Search the material below for the string "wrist". Return every line that holds it.

:: Input data

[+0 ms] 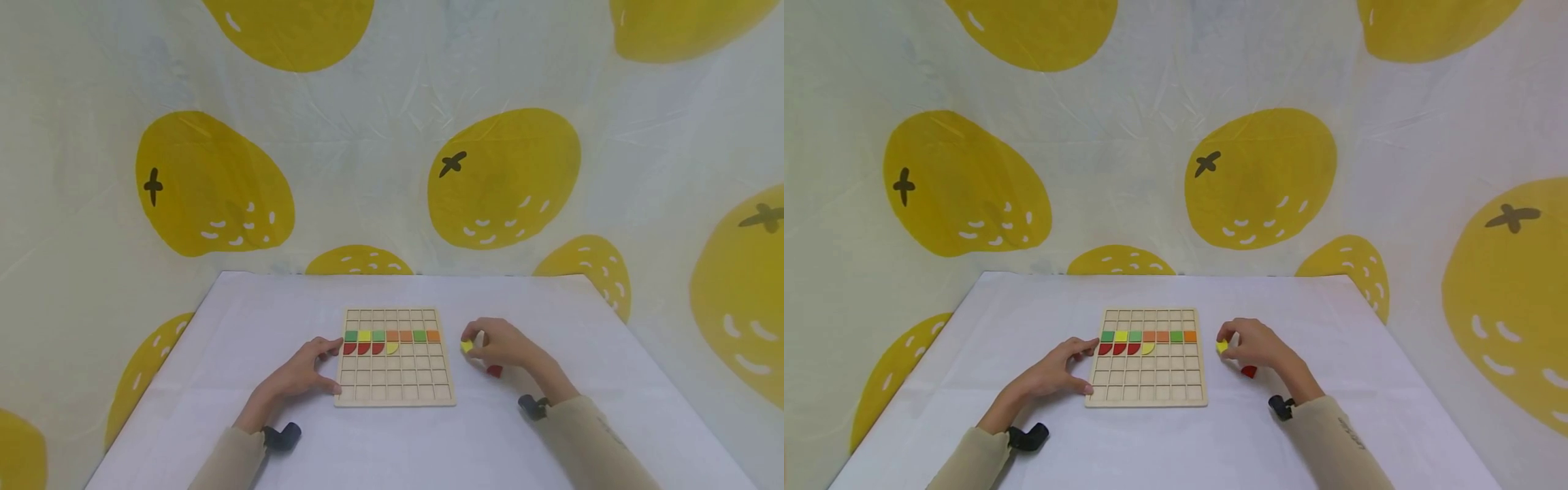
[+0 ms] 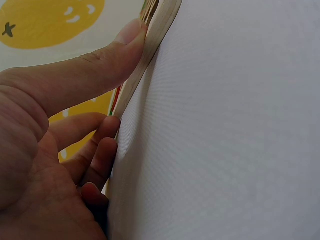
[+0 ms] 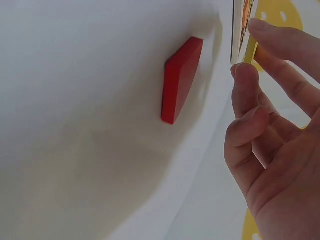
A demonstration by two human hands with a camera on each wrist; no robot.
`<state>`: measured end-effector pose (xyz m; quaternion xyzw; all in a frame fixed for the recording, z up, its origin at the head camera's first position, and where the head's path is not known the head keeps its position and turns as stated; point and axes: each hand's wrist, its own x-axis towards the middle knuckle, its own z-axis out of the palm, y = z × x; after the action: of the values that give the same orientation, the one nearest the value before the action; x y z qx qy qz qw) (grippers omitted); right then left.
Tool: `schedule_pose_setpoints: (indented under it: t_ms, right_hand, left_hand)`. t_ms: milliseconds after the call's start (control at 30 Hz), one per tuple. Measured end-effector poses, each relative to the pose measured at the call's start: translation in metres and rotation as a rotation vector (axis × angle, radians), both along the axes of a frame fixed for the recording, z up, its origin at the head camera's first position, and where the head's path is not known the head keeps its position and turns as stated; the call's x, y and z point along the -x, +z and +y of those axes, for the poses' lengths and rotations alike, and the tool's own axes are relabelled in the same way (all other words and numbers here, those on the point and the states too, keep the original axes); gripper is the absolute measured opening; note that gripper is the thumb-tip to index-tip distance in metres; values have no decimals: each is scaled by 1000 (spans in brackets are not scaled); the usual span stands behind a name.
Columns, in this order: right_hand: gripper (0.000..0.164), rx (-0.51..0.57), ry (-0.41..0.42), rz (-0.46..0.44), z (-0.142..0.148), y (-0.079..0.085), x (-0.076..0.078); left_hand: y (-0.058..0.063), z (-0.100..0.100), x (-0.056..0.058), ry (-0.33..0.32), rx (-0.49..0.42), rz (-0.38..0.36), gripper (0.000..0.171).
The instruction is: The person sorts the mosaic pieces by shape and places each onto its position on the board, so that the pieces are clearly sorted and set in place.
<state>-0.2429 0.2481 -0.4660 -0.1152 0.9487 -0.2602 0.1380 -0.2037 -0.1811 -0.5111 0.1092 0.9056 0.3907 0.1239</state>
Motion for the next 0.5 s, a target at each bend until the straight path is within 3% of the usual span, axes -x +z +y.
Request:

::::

Output for this task:
A demonstration by two human hands with a camera on each wrist; no robot.
`<state>`: measured end-effector pose (xyz m; quaternion xyzw; all in a frame fixed for the recording, z up, its origin at the head camera's first position, and where the head's path is not known the head keeps its position and turns as stated; point and axes: each hand's wrist, its own x-axis towards the middle knuckle, its own z-axis out of the palm, y = z × x; after the action: of the values that give the same orientation, the one nearest the value before the action; x y z qx qy qz qw) (grippers omitted); right then left.

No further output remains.